Today, Morrissey is a xenophobe who can't reach anybody's heart bar those who confuse one with misguided hate and rage.
When I discovered the philosophical branches that are phenomenology and existentialism, I discovered Heidegger, who enveloped me completely. He was a great thinker who was nearly clinical in his explorations, at least in comparison with other big philosophers, notably Nietzsche.
A few years ago, conclusive proof turned up and proved Heidegger was a whole-hearted nazi.
Martin Heidegger.
I struggled with this revelation, although it's fair to say that his nazism - just as with Morrissey's nationalism - has been contended for quite some time. How would I now feel about his philosophy?
I denounce nazism. Still, I am able to admire Heidegger's philosophical theories; they are not at all tied to nazism or any other ism. Rather, I can interpret them as opposed to nazism, but that's a different matter, but it does say a lot; Morrissey does not provide nuance any more. He recently stated that "people prefer their own race" and concluded that's not racist, which it naturally is.
So, why do I enjoy reading Heidegger and not Morrissey? If Morrissey wrote a new "Vauxhall and I" (his best solo album), would I listen to it?
I believe the answers are human emotions and no, respectively.
I've invested so much time and love in the world of Morrissey, that his current and hateful self seeps into what he makes. And that goes for everything in his solo career. I can listen to The Smiths, completely without error, as that back catalogue is filled with love.

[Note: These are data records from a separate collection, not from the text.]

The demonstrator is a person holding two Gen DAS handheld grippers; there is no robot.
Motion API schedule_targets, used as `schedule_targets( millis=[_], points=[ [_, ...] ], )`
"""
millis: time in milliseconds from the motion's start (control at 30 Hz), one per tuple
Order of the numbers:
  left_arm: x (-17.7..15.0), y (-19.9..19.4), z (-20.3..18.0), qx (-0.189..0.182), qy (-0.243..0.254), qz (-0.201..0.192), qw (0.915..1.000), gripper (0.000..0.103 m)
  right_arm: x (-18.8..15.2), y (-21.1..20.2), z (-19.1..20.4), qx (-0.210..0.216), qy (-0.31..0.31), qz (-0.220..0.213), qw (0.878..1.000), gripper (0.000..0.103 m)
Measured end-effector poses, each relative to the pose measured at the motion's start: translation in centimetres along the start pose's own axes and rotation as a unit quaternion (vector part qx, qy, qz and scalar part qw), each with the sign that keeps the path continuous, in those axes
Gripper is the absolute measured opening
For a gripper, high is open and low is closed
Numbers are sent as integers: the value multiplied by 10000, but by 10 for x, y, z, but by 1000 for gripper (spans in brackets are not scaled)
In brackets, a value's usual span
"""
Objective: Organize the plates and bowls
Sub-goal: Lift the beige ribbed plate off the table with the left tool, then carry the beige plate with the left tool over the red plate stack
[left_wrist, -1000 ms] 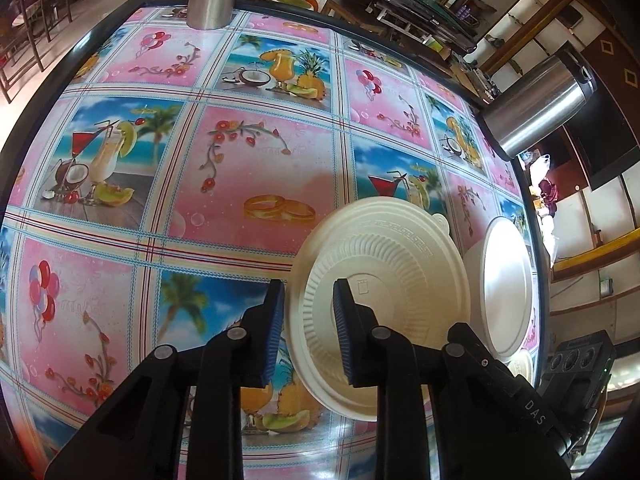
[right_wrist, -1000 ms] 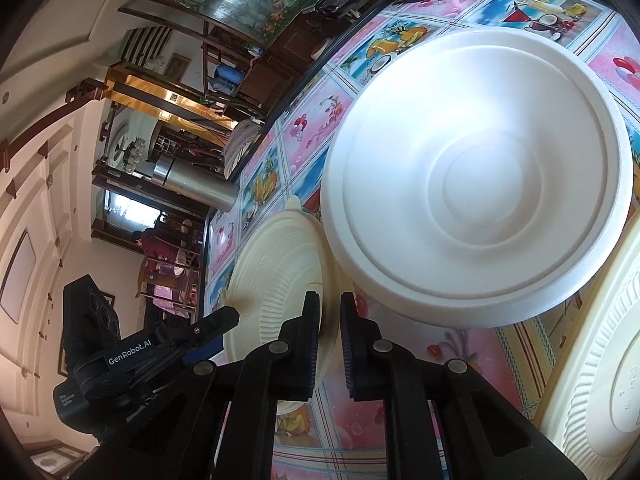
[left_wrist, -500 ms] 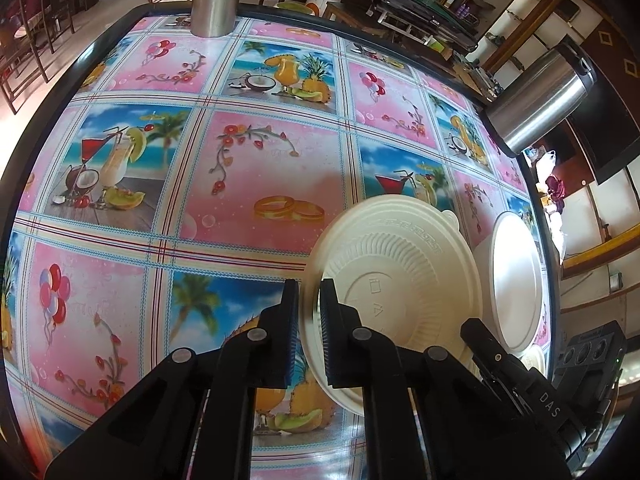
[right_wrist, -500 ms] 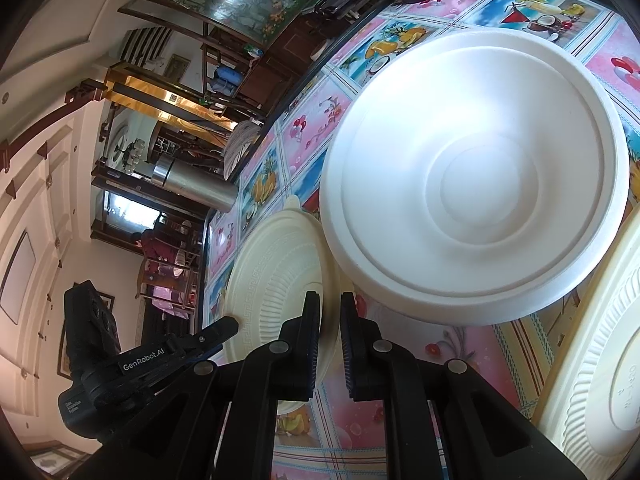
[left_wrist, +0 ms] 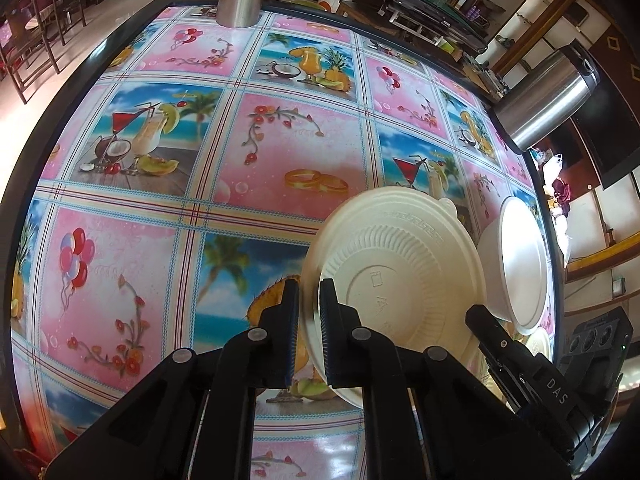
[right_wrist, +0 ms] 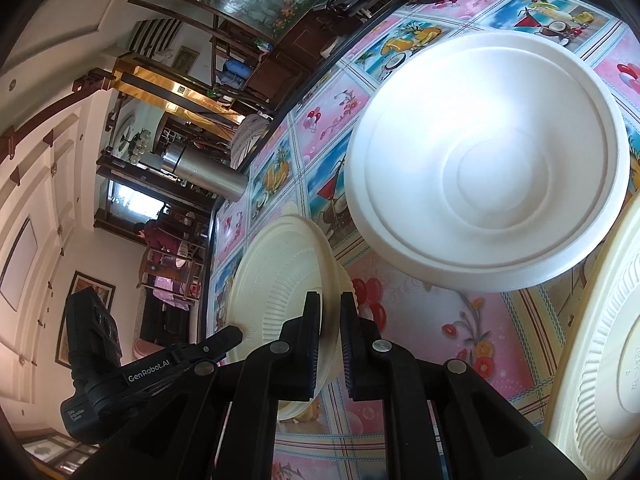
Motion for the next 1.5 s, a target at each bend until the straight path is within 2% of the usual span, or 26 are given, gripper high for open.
schedule_targets(
  millis=[200,467,567,800,967,1167,1500],
  points=[
    [-21,-1,6,-24,-94,77,9999,8,-11,2,-4,-6,38,180,9998,10],
    [-66,-16,11,-120,-185,84,9997,8,-37,-12,-6,9,-88,207,9997,9],
    [-88,-19,11,-152,-204,135,9996,8,-52,-23,-10,63,-187,195,9996,9],
    [-142,-27,-3,-493,-139,197,9985,8,-97,-45,-39,262,-87,352,9990,10],
    [-165,-42,-9,-658,-116,-24,9978,8,-120,-69,-50,296,-127,344,9989,10],
    [-188,-48,-10,-768,-76,-164,9969,8,-131,-104,-48,277,-358,203,9988,10],
    [-215,-40,-8,-734,-10,-275,9969,8,-152,-116,-62,100,-376,282,9988,10]
  ],
)
Point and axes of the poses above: each gripper's, at about its wrist camera, not at the fingertips, and y roughly the way its jaws point, z to its left, x to its top, the point moved 5 cm from there along y, roughly the way its jaws point, and after that the axes turned 8 degrees about z, right-handed, at the moved point
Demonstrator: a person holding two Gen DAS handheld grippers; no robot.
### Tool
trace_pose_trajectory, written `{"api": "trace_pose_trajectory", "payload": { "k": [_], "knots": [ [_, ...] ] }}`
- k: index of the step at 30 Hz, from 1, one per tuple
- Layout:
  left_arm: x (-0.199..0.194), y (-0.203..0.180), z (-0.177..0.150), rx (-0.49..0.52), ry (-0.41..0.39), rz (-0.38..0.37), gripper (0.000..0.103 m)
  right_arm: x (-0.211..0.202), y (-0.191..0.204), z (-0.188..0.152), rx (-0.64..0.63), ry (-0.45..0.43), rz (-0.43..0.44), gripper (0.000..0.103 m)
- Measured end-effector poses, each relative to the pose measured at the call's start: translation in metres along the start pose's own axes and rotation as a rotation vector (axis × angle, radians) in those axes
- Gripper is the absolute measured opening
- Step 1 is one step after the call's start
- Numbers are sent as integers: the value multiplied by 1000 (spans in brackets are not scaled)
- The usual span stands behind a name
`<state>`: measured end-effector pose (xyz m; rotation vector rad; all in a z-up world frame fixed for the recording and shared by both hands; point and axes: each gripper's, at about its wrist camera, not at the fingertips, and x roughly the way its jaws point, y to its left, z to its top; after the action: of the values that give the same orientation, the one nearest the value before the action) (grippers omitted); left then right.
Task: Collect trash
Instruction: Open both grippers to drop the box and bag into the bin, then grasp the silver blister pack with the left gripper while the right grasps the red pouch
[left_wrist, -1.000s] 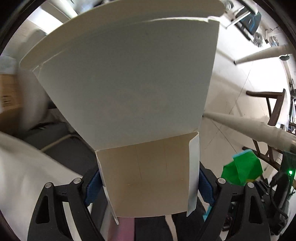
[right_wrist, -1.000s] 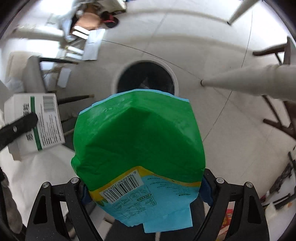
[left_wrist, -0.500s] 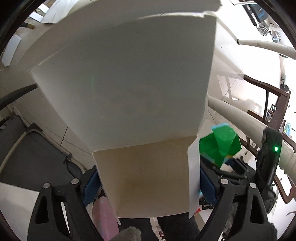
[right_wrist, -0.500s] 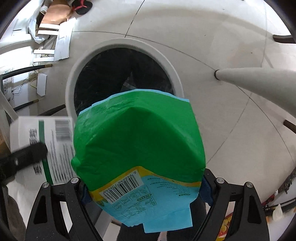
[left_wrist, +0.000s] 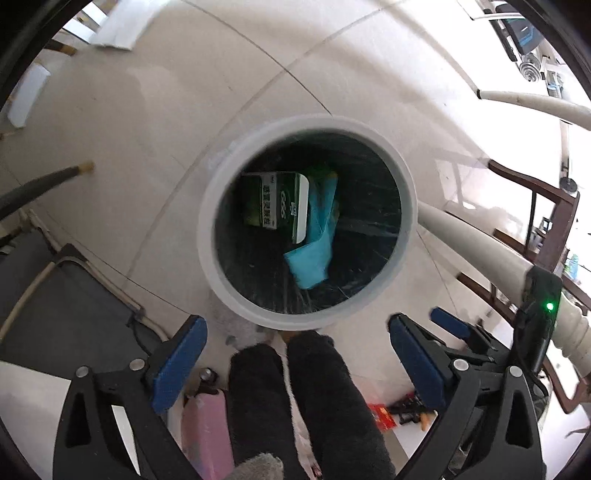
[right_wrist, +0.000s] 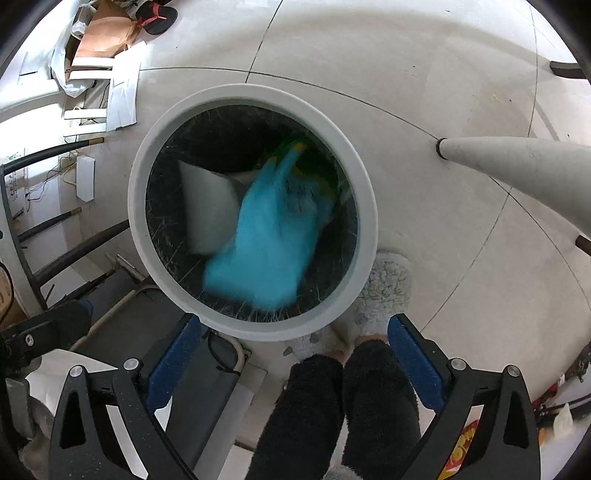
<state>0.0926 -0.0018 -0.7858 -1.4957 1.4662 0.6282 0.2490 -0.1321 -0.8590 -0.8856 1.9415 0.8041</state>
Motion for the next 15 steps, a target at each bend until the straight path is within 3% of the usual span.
{"api": "trace_pose_trajectory", "payload": {
  "k": [4, 9, 15],
  "knots": [
    [-28, -5, -26, 9, -103, 151, 101, -15, 5, -11, -12, -33, -51, 102],
    [-62, -1, -65, 21, -173, 287, 101, -44, 16, -35, -29, -85, -135, 102],
    [-117, 0, -122, 10, -229, 344, 101, -98, 36, -81, -71, -132, -167, 102]
  ]
}}
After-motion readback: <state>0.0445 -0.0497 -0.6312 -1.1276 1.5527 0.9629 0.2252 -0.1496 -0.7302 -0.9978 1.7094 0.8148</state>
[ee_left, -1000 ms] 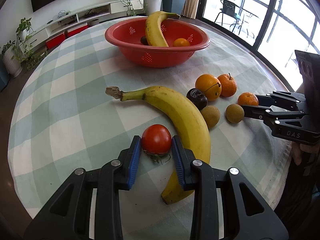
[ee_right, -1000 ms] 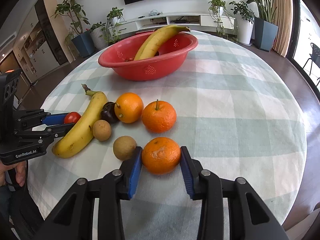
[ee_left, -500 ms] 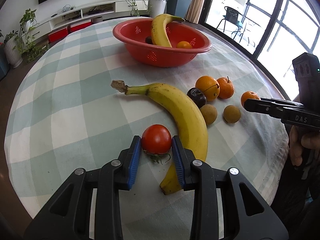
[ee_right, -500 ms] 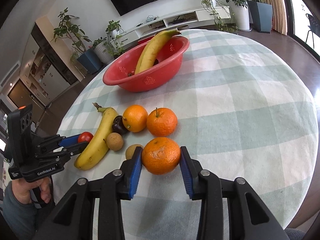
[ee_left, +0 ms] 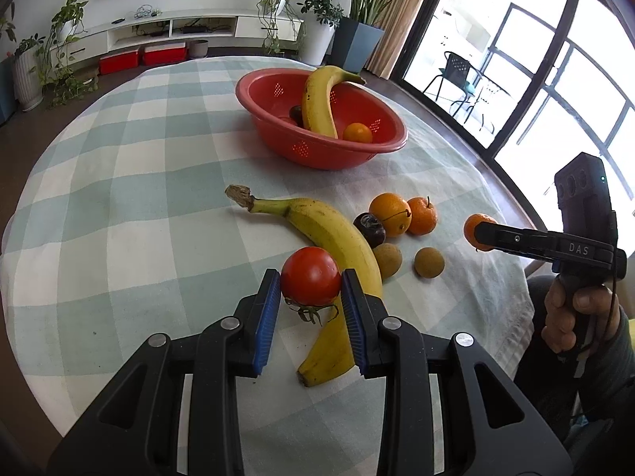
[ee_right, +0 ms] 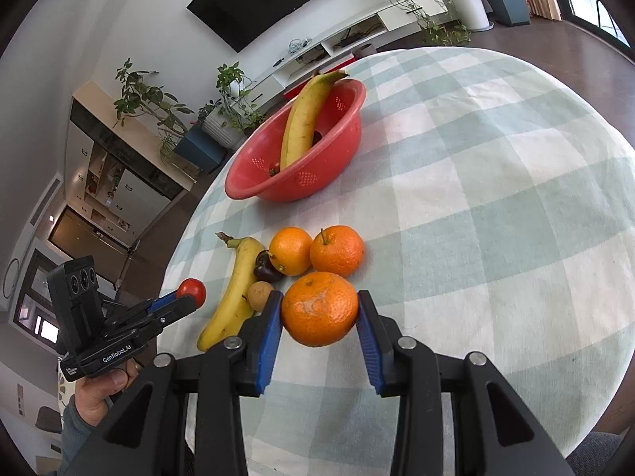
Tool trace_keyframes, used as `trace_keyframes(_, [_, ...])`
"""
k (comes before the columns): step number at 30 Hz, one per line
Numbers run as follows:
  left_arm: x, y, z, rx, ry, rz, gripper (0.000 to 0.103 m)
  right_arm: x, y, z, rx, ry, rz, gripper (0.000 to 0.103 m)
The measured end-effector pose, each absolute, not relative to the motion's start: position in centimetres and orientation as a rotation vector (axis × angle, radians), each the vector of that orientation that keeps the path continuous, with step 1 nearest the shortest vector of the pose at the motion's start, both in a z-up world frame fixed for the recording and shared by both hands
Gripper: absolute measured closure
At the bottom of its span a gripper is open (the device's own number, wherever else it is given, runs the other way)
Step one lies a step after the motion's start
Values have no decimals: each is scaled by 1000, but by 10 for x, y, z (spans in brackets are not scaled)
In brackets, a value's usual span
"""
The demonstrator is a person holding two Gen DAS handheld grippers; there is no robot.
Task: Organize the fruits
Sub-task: 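Carry the tomato with the left tool and the orange with the right tool over the bowl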
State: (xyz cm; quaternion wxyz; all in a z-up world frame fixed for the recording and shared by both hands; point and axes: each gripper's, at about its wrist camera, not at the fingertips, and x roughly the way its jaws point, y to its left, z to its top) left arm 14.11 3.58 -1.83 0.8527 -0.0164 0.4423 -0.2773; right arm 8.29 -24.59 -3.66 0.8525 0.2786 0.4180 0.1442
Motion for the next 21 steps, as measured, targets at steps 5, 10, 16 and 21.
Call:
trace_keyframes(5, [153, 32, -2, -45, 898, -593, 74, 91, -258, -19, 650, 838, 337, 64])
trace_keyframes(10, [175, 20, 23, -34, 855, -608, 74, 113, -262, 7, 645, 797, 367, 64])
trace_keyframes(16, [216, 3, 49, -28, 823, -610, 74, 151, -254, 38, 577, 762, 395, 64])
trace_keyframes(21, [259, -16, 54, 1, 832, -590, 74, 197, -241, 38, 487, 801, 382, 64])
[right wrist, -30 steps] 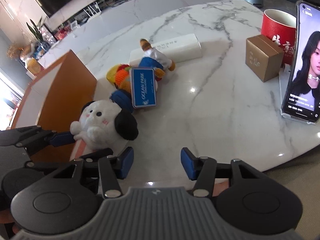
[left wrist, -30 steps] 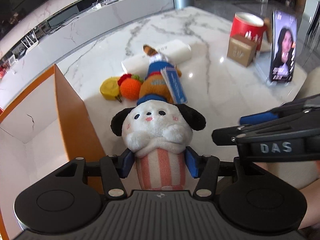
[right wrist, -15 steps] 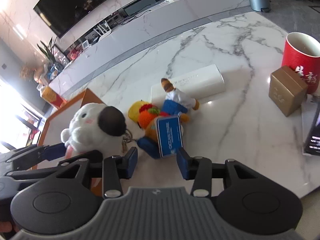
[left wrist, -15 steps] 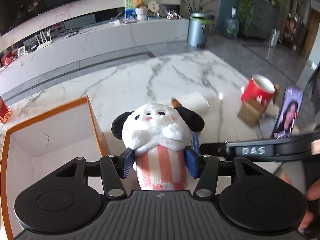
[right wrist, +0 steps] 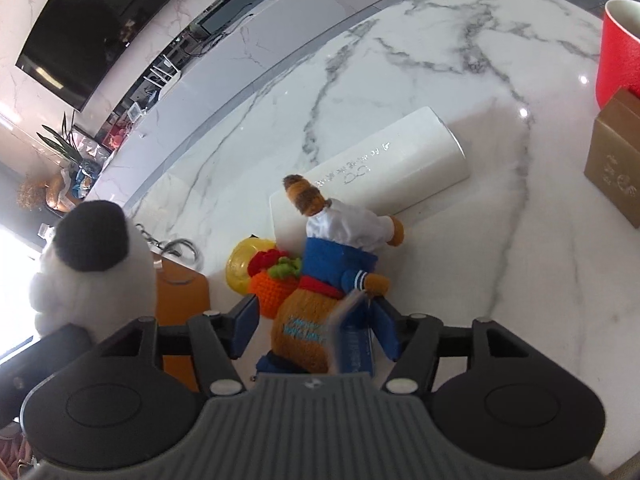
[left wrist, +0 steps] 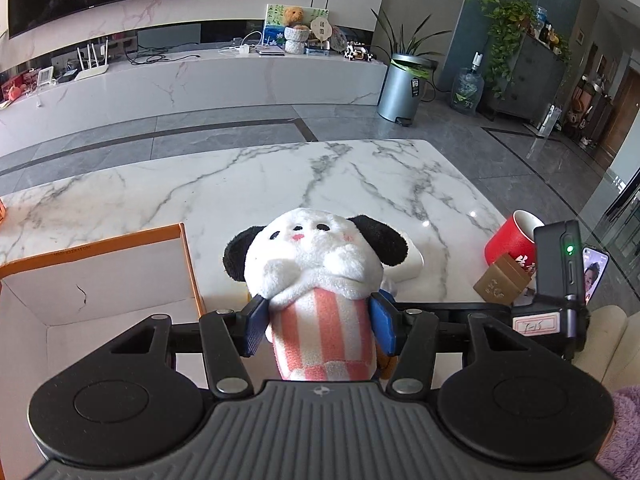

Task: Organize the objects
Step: 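Grasp the duck plush with the right gripper while the left holds the dog plush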

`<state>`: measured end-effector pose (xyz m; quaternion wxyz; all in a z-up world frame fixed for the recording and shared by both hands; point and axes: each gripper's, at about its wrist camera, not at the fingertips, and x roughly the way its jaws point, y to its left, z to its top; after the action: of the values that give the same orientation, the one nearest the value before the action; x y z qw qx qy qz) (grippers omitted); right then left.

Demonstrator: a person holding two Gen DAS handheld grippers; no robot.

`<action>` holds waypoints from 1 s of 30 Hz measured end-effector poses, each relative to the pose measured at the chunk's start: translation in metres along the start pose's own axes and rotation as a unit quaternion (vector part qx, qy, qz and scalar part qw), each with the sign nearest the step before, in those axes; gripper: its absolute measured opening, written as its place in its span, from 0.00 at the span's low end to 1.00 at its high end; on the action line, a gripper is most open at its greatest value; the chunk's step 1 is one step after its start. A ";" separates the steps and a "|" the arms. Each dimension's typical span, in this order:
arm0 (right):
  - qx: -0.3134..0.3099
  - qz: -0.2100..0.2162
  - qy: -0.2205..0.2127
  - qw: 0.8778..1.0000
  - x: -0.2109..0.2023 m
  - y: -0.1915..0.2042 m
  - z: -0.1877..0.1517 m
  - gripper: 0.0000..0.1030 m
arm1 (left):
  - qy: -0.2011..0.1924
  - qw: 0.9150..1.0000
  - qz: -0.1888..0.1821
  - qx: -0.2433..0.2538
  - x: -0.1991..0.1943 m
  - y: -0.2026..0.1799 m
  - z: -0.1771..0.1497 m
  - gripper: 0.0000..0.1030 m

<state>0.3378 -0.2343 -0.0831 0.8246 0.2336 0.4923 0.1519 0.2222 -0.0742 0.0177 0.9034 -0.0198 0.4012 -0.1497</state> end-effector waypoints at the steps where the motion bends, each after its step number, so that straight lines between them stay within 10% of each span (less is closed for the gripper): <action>1: -0.003 -0.002 0.001 1.000 0.001 0.000 0.000 0.61 | 0.000 1.000 -0.002 -0.002 0.001 0.001 0.000 0.60; 17: -0.067 -0.050 -0.042 0.996 -0.052 0.022 -0.026 0.45 | -0.022 0.999 -0.027 -0.022 -0.042 0.011 -0.010 0.60; 30: -0.149 0.049 -0.098 0.983 -0.132 0.103 -0.071 0.45 | -0.060 0.997 -0.005 -0.054 -0.123 0.053 -0.033 0.60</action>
<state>0.2111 -0.1941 0.0414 0.8860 0.1455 0.3689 0.2403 0.1339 0.0139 0.0759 0.9229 -0.0799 0.3534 -0.1306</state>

Morrissey doesn't produce music that is as good as before he came out as a full-blown xenophobic nationalist who loves "For Britain", a notably islamophobic political party. I must say I have only heard four songs from his next-to-latest album, and nothing from the latest one.
Varg Vikernes, a.k.a. Burzum.
I can't listen to Burzum, a black metal band, because their frontman is a bickering nazi; I won't give him a single stream to pay him in any way. Still, he was at some point part of Mayhem, and I really like some of their music. Note: Mayhem still exists, without Burzum, and with fervent anti-nazi opinions.
I've not liked myself at some points in my life. Most likely, I will, during the rest of my life, do things that I will dislike and even hate myself for, in spite of my best intentions to not do them. Even so, will I dislike myself if I do those things, as I now dislike Morrissey?
The answer is that, no, unless I become a xenophobic, nationalistic, hateful, and bitter person, I won't.
I think I've found a conclusion with how I feel about this, for now: if raw emotion is in the game, I won't be able to separate the "work" from the "worker". Nazis often had a choice, at least before Hitler completely took power - and actually often during his power; I recommend that you see some Laurence Rees documentaries on Auschwitz/WW2 or read his seminal books on Auschwitz and The Holocaust for more on the matter of nazism, voluntary and involuntary - and what they did reflects on themselves, not only their ideals.
Hate the player, don't hate the game, is a phrase I've heard. I think we need to look just as closely into both the player and the game, see where the trickle(s) of hate is from, and think hard on what we think about the matter.